Ao retornar da primeira viagem realizada por um ser humano ao espaço sideral, o cosmonauta russo Iúri Gagárin teria declarado não ter visto Deus. Os metafísicos obviamente retorquiriam que Deus é absolutamente invisível e habita os recessos numênicos inacessíveis à perquirição científica. De fato, o conceito de um Deus transcendente sequer seria arranhado pela observação de Gagárin. De qualquer forma, a conquista do céu pelos cosmonautas evidencia a natureza bipolar do discurso teológico. Como observou Carnap, os enunciados teológicos ora são tomados como referentes a entidades observáveis, ora como referentes a entidades transempíricas.

Com efeito, o princípio do parecer de Gagárin não é incorreto. Ele consiste numa refutação apropriada de certas concepções teológicas bíblicas (segundo uma exegese literal). “Não está Deus na altura dos céus? Olha para a altura das estrelas, quão elevadas estão! Contudo tu dizes: Que sabe Deus? Julga ele através de escuridão tão densa? Grossas nuvens o encobrem, de modo que não nos pode ver enquanto passeia pela abóbada do céu” (Jó 22:12-14). De acordo com o mesmo princípio metodológico, outras noções teológicas empíricas também poderiam ser cientificamente testadas.

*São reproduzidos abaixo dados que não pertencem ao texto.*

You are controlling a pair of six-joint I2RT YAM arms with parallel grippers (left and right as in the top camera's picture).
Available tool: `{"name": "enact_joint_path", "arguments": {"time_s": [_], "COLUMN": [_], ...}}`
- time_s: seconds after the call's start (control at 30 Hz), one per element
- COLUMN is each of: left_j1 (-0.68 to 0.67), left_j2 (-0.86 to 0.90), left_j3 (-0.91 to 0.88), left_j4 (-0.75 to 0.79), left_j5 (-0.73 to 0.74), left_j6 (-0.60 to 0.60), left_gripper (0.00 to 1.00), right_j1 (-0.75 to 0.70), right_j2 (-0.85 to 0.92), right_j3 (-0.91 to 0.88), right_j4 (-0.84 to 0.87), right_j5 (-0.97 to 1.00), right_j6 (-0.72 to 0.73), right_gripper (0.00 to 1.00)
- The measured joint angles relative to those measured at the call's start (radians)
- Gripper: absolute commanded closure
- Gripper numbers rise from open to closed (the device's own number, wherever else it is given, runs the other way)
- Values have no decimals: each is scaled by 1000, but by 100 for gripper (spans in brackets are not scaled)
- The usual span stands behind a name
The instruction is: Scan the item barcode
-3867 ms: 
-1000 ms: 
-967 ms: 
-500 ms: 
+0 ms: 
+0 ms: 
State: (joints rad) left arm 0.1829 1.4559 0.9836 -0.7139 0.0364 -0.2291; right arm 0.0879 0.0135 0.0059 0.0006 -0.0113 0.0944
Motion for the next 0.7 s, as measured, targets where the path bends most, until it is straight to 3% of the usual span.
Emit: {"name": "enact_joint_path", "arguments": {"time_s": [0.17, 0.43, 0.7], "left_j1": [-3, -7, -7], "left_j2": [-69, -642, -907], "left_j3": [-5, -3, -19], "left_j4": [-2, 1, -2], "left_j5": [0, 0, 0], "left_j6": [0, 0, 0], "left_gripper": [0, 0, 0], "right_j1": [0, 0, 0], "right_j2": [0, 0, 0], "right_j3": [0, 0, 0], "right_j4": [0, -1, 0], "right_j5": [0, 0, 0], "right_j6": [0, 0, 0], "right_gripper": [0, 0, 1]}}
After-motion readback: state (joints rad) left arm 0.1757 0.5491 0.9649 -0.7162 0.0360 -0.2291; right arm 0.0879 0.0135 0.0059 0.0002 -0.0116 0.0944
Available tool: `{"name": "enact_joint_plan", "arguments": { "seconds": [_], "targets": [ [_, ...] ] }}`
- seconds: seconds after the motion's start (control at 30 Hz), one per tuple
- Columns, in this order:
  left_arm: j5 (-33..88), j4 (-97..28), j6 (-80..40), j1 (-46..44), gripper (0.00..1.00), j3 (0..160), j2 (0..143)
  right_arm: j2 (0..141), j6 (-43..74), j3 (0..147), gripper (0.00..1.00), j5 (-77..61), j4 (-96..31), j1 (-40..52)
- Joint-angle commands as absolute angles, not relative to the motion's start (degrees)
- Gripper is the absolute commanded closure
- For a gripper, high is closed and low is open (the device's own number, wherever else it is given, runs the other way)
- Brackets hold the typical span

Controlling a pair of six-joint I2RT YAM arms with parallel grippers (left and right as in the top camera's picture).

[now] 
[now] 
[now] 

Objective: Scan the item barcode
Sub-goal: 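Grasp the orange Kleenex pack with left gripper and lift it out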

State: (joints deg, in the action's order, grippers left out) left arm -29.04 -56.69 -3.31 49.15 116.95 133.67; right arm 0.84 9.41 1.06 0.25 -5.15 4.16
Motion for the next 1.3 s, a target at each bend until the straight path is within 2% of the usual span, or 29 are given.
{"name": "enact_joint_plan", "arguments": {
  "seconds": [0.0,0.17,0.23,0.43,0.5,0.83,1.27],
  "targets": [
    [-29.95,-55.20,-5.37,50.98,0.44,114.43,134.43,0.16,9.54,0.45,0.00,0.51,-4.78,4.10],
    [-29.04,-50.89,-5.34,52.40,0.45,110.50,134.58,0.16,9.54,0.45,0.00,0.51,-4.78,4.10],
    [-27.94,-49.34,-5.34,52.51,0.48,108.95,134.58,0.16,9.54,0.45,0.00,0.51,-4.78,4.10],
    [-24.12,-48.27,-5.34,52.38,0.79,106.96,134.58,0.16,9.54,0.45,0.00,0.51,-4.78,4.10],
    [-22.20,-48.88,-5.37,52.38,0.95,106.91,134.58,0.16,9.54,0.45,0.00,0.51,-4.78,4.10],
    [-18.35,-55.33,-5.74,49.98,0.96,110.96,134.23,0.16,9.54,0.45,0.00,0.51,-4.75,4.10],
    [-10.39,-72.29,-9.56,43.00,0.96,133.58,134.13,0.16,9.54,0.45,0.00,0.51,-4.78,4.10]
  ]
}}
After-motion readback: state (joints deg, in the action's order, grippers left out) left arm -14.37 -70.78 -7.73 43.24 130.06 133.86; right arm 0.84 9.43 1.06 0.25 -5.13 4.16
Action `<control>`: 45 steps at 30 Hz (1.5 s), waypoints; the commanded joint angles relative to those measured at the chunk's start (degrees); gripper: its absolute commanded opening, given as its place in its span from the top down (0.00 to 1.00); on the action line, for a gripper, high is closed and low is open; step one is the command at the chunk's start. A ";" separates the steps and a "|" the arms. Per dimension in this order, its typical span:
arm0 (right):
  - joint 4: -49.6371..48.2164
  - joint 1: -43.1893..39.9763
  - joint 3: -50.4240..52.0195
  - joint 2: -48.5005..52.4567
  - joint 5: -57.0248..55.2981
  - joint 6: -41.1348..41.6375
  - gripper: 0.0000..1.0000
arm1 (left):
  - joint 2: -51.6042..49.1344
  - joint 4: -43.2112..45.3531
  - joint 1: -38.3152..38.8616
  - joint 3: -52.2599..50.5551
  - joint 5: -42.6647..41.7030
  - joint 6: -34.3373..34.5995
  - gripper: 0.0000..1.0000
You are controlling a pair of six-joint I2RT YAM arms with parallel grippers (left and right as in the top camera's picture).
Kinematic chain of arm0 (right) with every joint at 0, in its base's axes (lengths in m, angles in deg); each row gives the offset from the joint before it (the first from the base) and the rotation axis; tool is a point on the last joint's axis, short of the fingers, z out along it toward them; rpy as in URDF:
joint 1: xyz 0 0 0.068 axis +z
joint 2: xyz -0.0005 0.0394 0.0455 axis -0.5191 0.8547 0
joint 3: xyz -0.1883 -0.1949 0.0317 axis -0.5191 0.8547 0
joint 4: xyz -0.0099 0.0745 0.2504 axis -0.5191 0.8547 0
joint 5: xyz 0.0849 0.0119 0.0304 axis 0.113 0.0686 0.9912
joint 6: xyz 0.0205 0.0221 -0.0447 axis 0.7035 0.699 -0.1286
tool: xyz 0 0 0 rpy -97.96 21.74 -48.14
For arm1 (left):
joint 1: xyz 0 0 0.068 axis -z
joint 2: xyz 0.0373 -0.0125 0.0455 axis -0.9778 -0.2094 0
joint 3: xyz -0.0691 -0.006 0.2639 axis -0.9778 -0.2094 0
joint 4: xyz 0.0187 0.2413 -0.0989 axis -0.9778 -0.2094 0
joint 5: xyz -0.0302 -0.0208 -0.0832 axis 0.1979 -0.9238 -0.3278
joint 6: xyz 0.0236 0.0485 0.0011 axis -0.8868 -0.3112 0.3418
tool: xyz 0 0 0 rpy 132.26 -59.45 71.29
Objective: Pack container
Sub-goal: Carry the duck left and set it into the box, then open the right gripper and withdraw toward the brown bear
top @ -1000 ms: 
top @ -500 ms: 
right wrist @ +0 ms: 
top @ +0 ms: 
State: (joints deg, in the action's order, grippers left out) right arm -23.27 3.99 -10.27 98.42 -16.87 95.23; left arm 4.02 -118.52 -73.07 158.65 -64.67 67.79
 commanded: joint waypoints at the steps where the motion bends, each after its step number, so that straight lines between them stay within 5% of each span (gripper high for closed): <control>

Esse foi o caminho trilhado pelo físico norte-americano Victor Stenger, autor de God: The Failed Hypothesis (2007). Em concordância com o dictum carnapiano acerca dos enunciados teológicos empíricos, Stenger investigou a existência da divindade judaico-cristã-islâmica como se se tratasse de uma hipótese científica. O procedimento é plenamente justificado pelo papel ativo que essa entidade desempenharia no mundo empírico. (16) De fato, os partidários dos três monoteísmos não se limitam a afirmar a existência de um Deus que age de modo externo, sobre a totalidade do sistema das coisas materiais. Muito pelo contrário, a ele é atribuída uma multidão de efeitos empíricos particulares: da conflagração do big bang ao delineamento das adaptações orgânicas, para mencionar dois argumentos preferidos dos teólogos naturais empiristas.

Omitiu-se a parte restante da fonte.